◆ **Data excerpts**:
***

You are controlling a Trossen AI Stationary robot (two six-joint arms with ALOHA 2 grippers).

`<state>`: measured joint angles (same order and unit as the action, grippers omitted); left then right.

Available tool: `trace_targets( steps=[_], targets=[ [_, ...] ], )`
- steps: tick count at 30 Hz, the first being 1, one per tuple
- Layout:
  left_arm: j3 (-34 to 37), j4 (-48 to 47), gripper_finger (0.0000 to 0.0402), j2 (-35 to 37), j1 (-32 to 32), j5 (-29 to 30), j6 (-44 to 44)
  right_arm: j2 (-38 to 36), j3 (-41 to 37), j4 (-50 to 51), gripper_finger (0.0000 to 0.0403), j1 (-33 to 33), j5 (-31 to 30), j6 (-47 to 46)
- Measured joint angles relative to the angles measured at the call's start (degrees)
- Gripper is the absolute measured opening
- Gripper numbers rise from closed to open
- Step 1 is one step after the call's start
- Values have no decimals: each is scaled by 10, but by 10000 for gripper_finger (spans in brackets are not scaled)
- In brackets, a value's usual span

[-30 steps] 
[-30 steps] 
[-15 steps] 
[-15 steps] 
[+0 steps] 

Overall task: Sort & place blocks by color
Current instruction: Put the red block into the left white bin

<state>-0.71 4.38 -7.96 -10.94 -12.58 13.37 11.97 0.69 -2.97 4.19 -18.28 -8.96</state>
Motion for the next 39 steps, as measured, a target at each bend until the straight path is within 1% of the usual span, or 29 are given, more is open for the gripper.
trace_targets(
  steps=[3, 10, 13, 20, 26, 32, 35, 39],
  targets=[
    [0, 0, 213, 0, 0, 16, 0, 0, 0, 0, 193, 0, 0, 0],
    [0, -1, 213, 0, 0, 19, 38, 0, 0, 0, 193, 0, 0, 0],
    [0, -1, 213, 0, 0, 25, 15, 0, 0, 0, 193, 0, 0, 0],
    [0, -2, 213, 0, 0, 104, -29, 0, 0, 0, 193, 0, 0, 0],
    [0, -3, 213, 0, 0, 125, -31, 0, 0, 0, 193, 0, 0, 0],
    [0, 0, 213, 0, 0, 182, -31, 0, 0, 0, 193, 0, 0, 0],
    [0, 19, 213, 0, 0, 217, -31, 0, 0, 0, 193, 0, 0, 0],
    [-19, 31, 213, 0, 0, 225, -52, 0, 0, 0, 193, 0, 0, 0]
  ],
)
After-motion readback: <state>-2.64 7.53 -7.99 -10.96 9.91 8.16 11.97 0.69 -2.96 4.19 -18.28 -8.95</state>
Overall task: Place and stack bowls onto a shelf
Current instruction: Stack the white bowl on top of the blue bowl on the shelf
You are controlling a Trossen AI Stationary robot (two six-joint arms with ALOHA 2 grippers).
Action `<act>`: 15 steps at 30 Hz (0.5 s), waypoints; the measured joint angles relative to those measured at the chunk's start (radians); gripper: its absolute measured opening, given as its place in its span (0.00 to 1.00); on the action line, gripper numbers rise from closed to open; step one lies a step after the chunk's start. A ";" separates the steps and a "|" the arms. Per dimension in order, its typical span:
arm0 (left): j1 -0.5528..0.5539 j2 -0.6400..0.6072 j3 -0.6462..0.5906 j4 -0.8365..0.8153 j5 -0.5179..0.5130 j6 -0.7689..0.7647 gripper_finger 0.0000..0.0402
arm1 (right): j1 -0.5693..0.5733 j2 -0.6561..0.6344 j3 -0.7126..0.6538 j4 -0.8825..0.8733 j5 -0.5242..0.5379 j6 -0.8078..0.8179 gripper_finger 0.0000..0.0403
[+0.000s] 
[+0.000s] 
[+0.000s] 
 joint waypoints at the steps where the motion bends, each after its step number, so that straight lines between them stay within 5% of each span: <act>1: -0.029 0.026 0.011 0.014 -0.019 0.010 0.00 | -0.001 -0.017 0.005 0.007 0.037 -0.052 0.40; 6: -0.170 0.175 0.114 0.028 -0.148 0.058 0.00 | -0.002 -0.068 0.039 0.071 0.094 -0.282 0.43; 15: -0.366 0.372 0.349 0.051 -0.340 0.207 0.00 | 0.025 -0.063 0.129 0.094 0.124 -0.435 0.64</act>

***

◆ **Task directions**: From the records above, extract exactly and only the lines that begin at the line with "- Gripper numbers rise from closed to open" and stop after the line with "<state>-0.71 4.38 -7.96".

◆ **Task answer**:
- Gripper numbers rise from closed to open
- Step 1 is one step after the call's start
- Values have no decimals: each is scaled by 10, but by 10000 for gripper_finger (spans in brackets are not scaled)
- In brackets, a value's usual span

[-30 steps] 
[-30 steps] 
[-15 steps] 
[-15 steps] 
[+0 steps] 

Overall task: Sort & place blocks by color
Current instruction: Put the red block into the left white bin

<state>-0.71 4.38 -7.96 -10.94 -12.58 13.37 11.97 0.69 -2.97 4.19 -18.28 -8.96</state>

Nothing remains to add to the output.